▸ **TASK INSTRUCTIONS**: Pull out from the material below all lines with "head".

▸ **DATASET EXCERPT**:
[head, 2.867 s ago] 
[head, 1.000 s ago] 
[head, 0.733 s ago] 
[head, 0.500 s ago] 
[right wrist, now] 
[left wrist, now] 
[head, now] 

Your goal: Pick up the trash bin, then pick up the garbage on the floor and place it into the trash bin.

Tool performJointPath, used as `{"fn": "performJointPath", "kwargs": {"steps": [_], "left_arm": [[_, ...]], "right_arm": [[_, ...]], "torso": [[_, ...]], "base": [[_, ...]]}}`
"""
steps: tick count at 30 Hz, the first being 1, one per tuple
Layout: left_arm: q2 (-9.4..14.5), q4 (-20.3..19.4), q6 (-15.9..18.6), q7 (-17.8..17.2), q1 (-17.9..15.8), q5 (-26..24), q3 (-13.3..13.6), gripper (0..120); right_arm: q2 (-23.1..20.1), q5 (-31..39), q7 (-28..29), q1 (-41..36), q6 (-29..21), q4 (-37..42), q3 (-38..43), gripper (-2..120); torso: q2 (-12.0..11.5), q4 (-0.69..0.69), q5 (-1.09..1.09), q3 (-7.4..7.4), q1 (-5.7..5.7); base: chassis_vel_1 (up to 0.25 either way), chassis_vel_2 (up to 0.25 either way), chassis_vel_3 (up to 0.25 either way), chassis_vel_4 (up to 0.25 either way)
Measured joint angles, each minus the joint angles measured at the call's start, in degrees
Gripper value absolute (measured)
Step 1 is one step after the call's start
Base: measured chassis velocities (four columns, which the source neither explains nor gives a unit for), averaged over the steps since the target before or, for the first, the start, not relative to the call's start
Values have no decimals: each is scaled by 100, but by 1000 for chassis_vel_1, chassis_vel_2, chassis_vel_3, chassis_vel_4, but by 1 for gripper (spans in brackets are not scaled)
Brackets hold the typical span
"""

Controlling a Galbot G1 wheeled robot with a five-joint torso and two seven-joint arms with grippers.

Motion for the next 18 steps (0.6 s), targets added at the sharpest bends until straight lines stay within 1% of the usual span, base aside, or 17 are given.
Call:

▸ **TASK RESPONSE**:
[head, 2.867 s ago] 
[head, 1.000 s ago] 
[head, 0.733 s ago] 
[head, 0.500 s ago] 
[head, now] 

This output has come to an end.